With promoters like these and 542 marketmakers whipping up an awesome churn in Nasdaq stocks, it's no wonder volatility is far outpacing that of listed stocks.

And it is no surprise that short-sellers have largely walked away from Nasdaq stocks. Which means, among other things, that when the market finally lets go on the down side they won't be there covering their positions and giving the market some support. Neither will many of the marketmakers, who have a habit of not answering their telephones when the market is dropping hard. After all, these dealers can abandon their marketmaking activities in a stock at any time; the only penalty is that they cannot return to that stock for 20 business days. Who, then, will be there to buy? Just ordinary investors. For they are the folks who are most active in over-the-counter stocks. Nonblock trades--orders for fewer than 10,000 shares--accounted for 64.5% of all trading in Nasdaq National Market Stocks last year, and 63.4% of trading in Nasdaq's top 100 issues. As a comparison, nonblock trades on the NYSE were 43%.

There's an old Wall Street joke. Dr. Smith buys 100 shares of Ajaxonics at 10. It goes to 15. He buys 100 more. It goes to 20. He adds another 100. Next time he calls, it's at 25. "Why not buy another 100?" his broker suggests. But Dr. Smith isn't greedy. He decides to take his profits. "Sell it all," he says.

"To whom?" the broker responds.

We don't know when this is going to happen. But it will.

WHY STAY ON NASDAQ?

WHY DO COMPANIES that could list their shares on the New York Stock Exchange or the American put their shares on Nasdaq? In some cases, the answer is: They are persuaded the stock will do better on Nasdaq.

That's the message of a 20-page Nasdaq sales piece. Companies should list on Nasdaq, it says, because the multiple marketmaker system pushes stock prices higher. "Nasdaq marketmakers create demand (generate bid prices) through their expanded roles, including: increasing visibility of stocks in which they make markets by generating research, retail sales and institutional transactions. Increased demand creates a higher price."

Nasdaq delivers cheaper capital for listing companies, says the piece. "The Nasdaq company can raise more capital with secondary offerings, retain more ownership through mergers and acquisitions [and reap] increased value in stock options."

In short, Nasdaq dealers have the means for coaxing higher prices from investors.

Nasdaq cites a 1994 study by Reena Aggarwal, associate professor of finance at Georgetown University's School of Business. Her research, which Nasdaq helped fund, found that from 1983 to 1991 price-to-earnings ratios and price-to-book values were consistently higher on Nasdaq stocks than on NYSE stocks. Aggarwal did not include Amex stocks in her research, even though they are closer in characteristics to the emerging companies found on Nasdaq than NYSE stocks are.

Nasdaq calls her work "a study," when it is in fact a research draft that remains unpublished even though it was produced in 1994. How does Georgetown feel about having its imprimatur on the Nasdaq stock market? "Once a paper is made public, it enters the marketplace of ideas," says spokesman Liz Liptak.

Whether or not these higher prices are good for investors, they surely are good for brokers.

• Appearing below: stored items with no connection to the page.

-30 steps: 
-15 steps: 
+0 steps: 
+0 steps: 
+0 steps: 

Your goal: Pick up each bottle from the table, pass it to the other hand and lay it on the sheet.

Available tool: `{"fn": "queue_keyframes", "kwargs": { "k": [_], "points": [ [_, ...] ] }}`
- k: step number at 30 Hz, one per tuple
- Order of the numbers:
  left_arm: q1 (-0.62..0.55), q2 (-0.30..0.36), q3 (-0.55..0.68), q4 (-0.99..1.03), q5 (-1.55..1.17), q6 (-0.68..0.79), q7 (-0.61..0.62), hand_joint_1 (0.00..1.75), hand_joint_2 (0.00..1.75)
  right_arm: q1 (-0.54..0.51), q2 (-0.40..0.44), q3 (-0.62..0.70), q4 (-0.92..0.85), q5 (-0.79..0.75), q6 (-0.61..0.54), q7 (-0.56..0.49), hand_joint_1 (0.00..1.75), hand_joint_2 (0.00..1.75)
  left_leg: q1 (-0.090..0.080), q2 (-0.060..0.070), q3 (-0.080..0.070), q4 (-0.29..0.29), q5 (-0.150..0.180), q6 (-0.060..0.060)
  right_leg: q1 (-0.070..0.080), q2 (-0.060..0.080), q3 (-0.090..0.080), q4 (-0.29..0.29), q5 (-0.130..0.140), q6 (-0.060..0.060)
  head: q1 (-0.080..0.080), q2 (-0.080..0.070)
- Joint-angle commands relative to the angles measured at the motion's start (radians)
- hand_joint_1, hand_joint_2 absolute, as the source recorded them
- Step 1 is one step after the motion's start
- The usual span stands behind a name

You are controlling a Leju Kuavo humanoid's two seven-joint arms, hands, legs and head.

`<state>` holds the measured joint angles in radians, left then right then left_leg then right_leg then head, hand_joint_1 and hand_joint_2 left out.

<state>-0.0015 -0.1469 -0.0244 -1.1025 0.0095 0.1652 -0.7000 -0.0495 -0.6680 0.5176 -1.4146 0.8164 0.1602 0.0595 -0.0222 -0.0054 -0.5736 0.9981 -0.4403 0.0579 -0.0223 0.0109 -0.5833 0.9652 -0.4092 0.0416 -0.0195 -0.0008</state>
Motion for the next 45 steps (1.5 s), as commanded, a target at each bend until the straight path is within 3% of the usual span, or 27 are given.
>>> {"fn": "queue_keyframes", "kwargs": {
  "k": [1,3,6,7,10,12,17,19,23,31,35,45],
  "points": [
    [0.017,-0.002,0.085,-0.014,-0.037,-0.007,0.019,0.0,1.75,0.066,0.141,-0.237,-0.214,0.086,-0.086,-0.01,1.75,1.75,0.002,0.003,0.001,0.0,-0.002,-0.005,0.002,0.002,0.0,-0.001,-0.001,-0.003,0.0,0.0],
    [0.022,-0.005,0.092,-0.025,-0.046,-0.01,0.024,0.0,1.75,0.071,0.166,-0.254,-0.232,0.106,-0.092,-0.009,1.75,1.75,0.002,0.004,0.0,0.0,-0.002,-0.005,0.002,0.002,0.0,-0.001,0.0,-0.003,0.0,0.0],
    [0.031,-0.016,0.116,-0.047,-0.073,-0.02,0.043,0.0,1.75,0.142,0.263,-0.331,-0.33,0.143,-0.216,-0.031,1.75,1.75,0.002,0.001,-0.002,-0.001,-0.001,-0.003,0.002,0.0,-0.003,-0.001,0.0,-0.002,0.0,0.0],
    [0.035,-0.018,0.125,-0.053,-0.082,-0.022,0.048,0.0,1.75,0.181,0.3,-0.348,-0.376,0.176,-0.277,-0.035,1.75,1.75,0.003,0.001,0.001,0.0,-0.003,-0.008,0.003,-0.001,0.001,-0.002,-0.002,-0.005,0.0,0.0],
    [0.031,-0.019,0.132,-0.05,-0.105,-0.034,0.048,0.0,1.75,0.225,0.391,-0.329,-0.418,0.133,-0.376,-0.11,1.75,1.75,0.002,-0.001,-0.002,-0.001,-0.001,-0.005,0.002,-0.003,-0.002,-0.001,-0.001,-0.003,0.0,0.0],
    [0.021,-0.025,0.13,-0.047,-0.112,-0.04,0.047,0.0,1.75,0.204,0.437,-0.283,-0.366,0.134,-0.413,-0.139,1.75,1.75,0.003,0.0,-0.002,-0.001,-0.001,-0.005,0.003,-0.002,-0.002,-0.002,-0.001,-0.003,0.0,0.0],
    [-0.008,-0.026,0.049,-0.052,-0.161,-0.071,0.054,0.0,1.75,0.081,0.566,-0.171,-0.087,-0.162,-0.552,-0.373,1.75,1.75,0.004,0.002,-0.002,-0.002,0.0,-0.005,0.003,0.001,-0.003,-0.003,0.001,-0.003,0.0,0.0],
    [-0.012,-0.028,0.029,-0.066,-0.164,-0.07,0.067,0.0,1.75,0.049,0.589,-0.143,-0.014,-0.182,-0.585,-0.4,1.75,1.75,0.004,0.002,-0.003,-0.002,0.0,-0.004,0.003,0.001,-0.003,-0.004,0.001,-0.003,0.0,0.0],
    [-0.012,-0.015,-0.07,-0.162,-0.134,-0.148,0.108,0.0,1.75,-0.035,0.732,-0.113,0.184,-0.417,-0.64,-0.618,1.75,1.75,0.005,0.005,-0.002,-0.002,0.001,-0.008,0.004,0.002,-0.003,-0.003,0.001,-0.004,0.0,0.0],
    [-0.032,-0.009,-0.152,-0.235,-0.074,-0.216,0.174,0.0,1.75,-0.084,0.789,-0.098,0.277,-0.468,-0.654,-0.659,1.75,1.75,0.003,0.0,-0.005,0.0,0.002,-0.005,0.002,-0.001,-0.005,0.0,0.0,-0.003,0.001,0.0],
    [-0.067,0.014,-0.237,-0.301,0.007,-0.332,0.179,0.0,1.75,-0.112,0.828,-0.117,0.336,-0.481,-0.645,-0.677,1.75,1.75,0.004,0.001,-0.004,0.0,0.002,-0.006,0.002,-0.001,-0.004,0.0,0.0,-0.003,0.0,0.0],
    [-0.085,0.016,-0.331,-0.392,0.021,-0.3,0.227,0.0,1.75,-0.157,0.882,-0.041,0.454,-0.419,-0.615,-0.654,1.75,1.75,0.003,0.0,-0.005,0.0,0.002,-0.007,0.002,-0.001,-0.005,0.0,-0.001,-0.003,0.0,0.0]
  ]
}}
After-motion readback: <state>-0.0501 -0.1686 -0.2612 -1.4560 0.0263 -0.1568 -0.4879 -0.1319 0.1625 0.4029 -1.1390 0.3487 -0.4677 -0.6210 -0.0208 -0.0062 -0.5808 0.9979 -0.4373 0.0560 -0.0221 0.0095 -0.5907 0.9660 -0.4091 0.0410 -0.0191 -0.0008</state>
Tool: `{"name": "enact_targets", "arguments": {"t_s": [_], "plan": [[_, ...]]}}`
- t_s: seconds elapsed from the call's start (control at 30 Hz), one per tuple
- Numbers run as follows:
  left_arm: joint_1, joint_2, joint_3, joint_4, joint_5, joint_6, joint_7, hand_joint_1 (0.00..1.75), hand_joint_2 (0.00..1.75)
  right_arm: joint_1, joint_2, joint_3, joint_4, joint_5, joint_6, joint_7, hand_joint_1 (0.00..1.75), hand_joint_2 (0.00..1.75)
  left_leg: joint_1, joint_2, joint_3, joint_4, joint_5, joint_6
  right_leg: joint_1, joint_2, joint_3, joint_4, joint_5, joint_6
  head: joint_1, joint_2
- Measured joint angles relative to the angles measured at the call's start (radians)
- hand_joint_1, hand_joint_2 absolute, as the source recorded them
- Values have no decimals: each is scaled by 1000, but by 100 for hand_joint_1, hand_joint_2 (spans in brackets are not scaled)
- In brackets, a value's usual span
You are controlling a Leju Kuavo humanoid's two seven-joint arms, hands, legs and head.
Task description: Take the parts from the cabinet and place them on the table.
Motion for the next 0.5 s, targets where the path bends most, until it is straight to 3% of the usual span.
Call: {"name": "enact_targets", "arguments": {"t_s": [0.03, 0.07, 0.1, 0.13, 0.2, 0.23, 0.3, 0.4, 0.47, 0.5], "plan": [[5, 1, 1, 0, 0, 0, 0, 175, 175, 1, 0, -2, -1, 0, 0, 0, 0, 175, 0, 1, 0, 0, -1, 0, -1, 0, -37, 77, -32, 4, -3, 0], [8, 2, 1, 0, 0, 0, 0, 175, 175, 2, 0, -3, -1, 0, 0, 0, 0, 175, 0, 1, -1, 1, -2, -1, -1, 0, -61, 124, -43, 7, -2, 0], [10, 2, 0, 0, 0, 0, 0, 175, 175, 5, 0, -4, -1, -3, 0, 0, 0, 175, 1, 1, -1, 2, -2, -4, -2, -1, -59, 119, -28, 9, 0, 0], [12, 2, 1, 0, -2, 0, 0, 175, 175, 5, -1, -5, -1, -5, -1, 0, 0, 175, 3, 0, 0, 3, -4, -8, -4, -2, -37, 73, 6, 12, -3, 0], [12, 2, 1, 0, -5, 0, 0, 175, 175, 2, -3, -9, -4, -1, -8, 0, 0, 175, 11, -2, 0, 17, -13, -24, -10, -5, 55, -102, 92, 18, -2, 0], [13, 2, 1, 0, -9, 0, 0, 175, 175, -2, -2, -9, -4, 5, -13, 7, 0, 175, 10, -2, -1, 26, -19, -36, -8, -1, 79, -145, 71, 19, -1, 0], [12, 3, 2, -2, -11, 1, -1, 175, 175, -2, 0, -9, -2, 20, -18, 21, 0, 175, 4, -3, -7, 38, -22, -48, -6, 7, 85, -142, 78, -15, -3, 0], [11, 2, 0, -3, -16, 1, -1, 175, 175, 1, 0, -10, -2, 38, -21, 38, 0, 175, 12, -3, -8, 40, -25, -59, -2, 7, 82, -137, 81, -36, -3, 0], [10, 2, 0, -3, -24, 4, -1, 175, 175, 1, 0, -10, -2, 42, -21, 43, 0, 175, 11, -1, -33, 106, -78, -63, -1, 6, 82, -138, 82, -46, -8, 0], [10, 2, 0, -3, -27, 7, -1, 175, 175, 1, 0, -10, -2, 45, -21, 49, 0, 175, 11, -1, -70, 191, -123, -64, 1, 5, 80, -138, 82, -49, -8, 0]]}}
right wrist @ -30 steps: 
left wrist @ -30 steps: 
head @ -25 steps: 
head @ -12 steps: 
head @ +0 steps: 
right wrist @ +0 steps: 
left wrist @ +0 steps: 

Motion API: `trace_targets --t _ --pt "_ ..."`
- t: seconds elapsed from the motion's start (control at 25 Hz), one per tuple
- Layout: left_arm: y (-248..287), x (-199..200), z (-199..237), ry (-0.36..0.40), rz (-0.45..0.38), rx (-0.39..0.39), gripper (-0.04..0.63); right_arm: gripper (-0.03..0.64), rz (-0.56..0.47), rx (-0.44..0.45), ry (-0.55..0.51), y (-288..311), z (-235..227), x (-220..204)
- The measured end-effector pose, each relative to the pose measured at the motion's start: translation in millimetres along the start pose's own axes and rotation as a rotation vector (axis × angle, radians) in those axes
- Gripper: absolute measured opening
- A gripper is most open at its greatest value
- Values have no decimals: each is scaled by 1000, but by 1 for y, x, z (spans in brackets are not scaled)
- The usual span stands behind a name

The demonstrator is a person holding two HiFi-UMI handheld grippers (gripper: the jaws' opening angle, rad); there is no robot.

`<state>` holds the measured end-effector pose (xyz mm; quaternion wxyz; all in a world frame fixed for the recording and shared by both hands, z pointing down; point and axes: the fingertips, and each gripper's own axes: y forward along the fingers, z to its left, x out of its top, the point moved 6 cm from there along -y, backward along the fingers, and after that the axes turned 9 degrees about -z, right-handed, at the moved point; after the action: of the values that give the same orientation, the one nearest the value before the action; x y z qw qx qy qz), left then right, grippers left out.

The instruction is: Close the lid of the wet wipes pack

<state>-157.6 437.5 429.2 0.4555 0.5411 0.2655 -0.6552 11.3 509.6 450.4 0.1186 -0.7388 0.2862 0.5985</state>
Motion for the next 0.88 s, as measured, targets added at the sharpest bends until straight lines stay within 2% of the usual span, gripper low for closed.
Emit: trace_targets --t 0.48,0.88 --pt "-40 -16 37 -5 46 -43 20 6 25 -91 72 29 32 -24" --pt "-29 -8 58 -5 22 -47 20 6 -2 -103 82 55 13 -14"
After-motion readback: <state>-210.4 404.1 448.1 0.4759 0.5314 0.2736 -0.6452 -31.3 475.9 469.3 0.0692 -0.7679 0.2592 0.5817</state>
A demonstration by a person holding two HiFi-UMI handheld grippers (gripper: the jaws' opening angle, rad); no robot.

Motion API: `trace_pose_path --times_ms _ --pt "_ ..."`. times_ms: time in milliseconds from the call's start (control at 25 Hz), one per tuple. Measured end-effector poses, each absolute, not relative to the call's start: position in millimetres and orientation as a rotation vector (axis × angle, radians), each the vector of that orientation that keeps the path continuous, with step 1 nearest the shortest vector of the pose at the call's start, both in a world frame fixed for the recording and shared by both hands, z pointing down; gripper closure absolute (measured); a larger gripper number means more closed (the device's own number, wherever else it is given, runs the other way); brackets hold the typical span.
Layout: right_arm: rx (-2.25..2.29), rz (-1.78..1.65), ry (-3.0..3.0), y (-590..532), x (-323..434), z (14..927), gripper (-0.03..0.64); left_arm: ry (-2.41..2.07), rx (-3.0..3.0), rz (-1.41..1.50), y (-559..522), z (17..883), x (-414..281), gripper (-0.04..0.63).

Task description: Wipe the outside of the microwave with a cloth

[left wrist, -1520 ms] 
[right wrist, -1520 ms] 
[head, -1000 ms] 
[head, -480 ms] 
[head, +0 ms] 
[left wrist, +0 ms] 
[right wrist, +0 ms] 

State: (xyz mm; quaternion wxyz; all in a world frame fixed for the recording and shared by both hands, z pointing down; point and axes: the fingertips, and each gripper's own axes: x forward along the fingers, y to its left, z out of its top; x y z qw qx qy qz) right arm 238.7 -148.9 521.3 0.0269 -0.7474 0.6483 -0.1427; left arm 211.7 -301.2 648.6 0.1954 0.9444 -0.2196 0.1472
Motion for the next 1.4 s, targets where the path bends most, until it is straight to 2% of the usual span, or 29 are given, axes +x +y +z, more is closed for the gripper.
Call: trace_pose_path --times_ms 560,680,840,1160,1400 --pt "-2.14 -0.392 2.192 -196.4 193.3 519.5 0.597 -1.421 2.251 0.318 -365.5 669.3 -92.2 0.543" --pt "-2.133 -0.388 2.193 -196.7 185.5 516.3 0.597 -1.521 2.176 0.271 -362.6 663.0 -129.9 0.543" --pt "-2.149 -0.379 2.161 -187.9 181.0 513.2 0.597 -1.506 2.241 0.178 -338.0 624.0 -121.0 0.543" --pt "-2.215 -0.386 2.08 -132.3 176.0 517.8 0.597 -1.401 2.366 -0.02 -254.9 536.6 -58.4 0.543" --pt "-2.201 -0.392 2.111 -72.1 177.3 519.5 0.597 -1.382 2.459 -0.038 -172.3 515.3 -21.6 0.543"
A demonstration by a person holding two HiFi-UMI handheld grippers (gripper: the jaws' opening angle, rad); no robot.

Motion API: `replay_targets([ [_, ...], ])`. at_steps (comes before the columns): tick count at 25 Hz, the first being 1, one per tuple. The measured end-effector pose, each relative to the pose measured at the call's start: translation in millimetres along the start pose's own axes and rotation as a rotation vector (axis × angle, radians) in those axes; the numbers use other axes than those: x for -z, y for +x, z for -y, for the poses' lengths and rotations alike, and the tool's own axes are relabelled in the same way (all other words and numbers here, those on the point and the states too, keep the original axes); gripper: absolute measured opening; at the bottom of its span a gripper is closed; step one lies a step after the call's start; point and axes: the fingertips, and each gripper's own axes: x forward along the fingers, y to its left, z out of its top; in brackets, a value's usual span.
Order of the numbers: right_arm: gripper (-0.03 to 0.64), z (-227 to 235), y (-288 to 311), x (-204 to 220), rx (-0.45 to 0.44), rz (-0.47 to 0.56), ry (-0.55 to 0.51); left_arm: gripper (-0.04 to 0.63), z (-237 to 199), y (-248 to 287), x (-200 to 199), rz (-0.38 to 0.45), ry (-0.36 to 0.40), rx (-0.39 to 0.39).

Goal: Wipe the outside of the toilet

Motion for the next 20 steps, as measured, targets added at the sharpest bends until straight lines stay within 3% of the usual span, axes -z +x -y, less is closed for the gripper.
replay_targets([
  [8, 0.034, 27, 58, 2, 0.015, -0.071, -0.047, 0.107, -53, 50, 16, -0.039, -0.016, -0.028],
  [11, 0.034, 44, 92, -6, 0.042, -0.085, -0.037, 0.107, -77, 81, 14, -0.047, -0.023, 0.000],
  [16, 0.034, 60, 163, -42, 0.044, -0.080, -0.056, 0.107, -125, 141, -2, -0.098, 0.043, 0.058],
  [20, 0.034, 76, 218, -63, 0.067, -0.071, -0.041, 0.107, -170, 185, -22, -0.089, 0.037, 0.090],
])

Earlier this year Amex-listed Del Global Technologies registered to sell 2 million shares in a secondary offering. Leonard Trugman, Del Global's chief executive, was told by Needham & Co. and Tucker Anthony, the firms underwriting the issue, that the company "would have a better opportunity for a successful offering if we moved the shares to Nasdaq." Trugman followed their advice and moved.--G.M.